- WORK ORDER: Repeat, exactly and in full, the lines of the listing below, but without any pictures.

- SOURCE DATA:
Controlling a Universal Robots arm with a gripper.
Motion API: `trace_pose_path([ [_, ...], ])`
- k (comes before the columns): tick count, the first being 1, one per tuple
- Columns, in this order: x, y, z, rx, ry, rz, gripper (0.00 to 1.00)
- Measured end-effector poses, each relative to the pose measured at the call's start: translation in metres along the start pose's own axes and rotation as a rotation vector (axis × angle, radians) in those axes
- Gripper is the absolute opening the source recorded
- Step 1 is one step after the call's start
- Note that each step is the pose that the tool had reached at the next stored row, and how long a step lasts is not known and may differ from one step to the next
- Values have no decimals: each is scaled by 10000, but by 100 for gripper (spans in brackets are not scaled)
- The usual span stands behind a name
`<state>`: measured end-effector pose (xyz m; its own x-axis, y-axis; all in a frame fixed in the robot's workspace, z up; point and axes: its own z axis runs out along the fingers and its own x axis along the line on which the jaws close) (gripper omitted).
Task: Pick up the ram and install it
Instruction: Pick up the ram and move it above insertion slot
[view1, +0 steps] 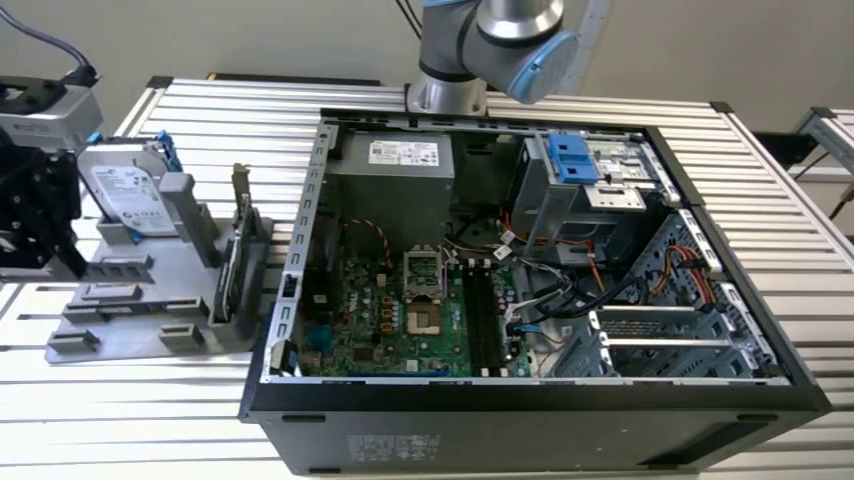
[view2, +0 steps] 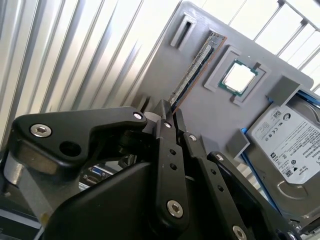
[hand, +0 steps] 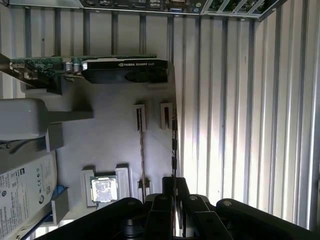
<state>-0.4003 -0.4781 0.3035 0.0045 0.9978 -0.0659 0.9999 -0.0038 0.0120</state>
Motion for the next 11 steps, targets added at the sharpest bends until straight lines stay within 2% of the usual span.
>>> trace_pose_path([
  [11, -5, 1, -70, 1, 0, 14, 0],
])
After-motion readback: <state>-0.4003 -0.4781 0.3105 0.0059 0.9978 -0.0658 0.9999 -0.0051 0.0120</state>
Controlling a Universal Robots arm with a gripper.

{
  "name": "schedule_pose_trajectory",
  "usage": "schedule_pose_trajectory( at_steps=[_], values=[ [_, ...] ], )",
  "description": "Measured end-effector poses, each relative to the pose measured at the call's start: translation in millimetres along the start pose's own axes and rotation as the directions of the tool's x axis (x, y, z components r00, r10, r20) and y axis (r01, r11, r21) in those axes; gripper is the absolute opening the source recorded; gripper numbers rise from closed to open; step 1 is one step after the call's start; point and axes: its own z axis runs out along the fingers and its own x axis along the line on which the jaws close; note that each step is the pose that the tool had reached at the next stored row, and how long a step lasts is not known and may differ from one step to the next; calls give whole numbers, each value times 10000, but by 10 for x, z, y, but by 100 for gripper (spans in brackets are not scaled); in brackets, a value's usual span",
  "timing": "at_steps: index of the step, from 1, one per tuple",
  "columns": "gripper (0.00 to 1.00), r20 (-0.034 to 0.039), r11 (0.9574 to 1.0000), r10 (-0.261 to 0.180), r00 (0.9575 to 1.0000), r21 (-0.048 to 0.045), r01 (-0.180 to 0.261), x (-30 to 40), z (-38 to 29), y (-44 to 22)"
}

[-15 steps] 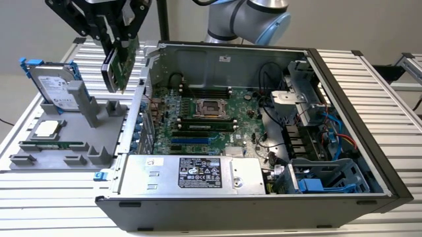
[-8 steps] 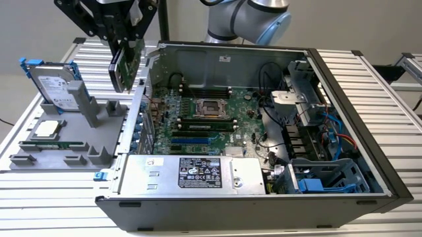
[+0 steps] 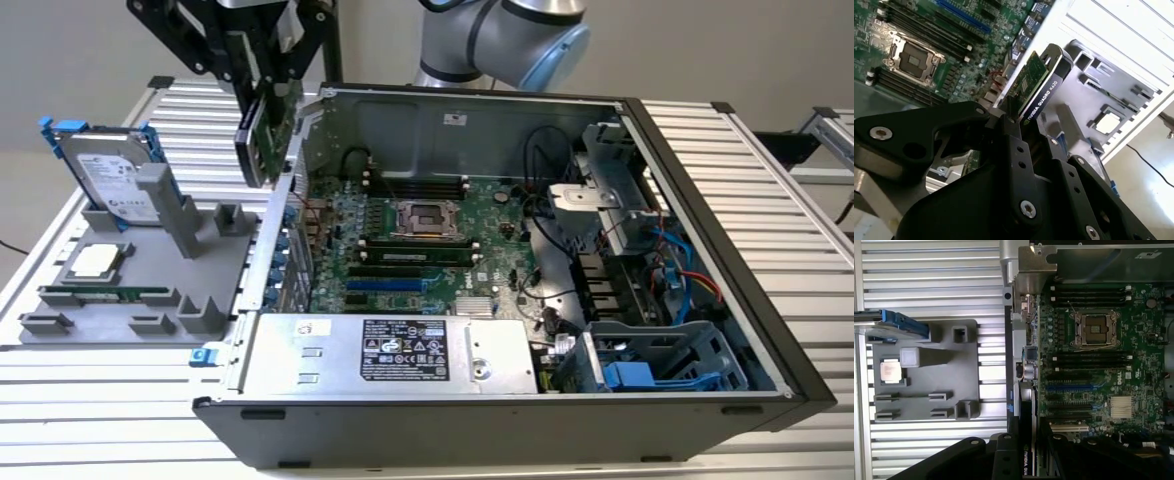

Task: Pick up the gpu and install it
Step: 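Pick up the gpu and move the gpu toward the slot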

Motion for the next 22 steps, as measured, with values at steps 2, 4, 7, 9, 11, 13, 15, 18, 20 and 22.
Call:
schedule_pose_trajectory(
  at_steps=[2,4,7,9,11,13,15,18,20,22],
  values=[
    [0,0,10000,0,10000,1,0,-25,0,2],
    [0,-1,10000,0,10000,1,0,-50,1,4],
    [0,-1,10000,0,10000,1,0,-87,2,7],
    [0,-2,10000,0,10000,1,0,-114,2,9],
    [0,-1,10000,0,10000,1,0,-139,3,11],
    [0,-2,10000,0,10000,1,0,-164,3,12],
    [0,-3,10000,1,10000,1,-1,-191,3,14],
    [0,-3,10000,0,10000,1,0,-231,5,17],
    [0,-5,10000,0,10000,1,0,-257,5,19],
    [0,-4,10000,0,10000,1,0,-283,5,20]
  ],
)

- RESPONSE:
Controlling a Universal Robots arm with a gripper.
Motion API: `trace_pose_path([ [_, ...], ])`
- k (comes before the columns): tick count, the first being 1, one per tuple
- Columns, in this order: x, y, z, rx, ry, rz, gripper (0.00 to 1.00)
- Measured end-effector poses, each relative to the pose measured at the call's start: translation in metres along the start pose's own axes and rotation as a rotation vector (axis × angle, radians) in those axes
- Gripper is the absolute opening the source recorded
- Step 1 is one step after the call's start
- Note that each step is the pose that the tool had reached at the next stored row, and how long a step lasts is not known and may differ from one step to the next
- Values have no decimals: each is scaled by 10000, but by 100 for gripper (spans in brackets are not scaled)
- The usual span stands behind a name
`<state>`: measured end-effector pose (xyz m; its own x-axis, y-axis; all in a frame fixed in the robot's workspace, z up; point and axes: its own z axis runs out along the fingers and its own x axis along the line on which the jaws close) (gripper omitted).
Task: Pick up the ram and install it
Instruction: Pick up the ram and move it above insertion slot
[view1, +0 steps] 
[view2, +0 steps] 
[hand, +0 steps] 
<state>-0.4003 -0.4781 0.3035 0.0045 0.9978 -0.0659 0.9999 -0.0038 0.0120</state>
Motion for the next 11 steps, targets added at the sharpest bends until straight lines stay within 2% of the usual span.
>>> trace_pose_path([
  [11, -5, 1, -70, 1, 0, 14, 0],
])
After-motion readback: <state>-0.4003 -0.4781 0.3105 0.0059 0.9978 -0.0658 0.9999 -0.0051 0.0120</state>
Controlling a Universal Robots arm with a gripper.

{
  "name": "schedule_pose_trajectory",
  "usage": "schedule_pose_trajectory( at_steps=[_], values=[ [_, ...] ], )",
  "description": "Measured end-effector poses, each relative to the pose measured at the call's start: translation in millimetres along the start pose's own axes and rotation as the directions of the tool's x axis (x, y, z components r00, r10, r20) and y axis (r01, r11, r21) in those axes; gripper is the absolute opening the source recorded; gripper numbers rise from closed to open; step 1 is one step after the call's start; point and axes: its own z axis runs out along the fingers and its own x axis along the line on which the jaws close; note that each step is the pose that the tool had reached at the next stored row, and how long a step lasts is not known and may differ from one step to the next; calls give whole numbers, each value times 10000, but by 10 for x, z, y, but by 100 for gripper (spans in brackets are not scaled); in brackets, a value's usual span",
  "timing": "at_steps: index of the step, from 1, one per tuple",
  "columns": "gripper (0.00 to 1.00), r20 (-0.034 to 0.039), r11 (0.9574 to 1.0000), r10 (-0.261 to 0.180), r00 (0.9575 to 1.0000), r21 (-0.048 to 0.045), r01 (-0.180 to 0.261), x (-30 to 40), z (-38 to 29), y (-44 to 22)"
}

[-15 steps] 
[-8 steps] 
[+0 steps] 

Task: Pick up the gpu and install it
Step: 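Pick up the gpu and move the gpu toward the slot
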
Motion for the next 22 steps, as measured, with values at steps 2, 4, 7, 9, 11, 13, 15, 18, 20 and 22.
Call:
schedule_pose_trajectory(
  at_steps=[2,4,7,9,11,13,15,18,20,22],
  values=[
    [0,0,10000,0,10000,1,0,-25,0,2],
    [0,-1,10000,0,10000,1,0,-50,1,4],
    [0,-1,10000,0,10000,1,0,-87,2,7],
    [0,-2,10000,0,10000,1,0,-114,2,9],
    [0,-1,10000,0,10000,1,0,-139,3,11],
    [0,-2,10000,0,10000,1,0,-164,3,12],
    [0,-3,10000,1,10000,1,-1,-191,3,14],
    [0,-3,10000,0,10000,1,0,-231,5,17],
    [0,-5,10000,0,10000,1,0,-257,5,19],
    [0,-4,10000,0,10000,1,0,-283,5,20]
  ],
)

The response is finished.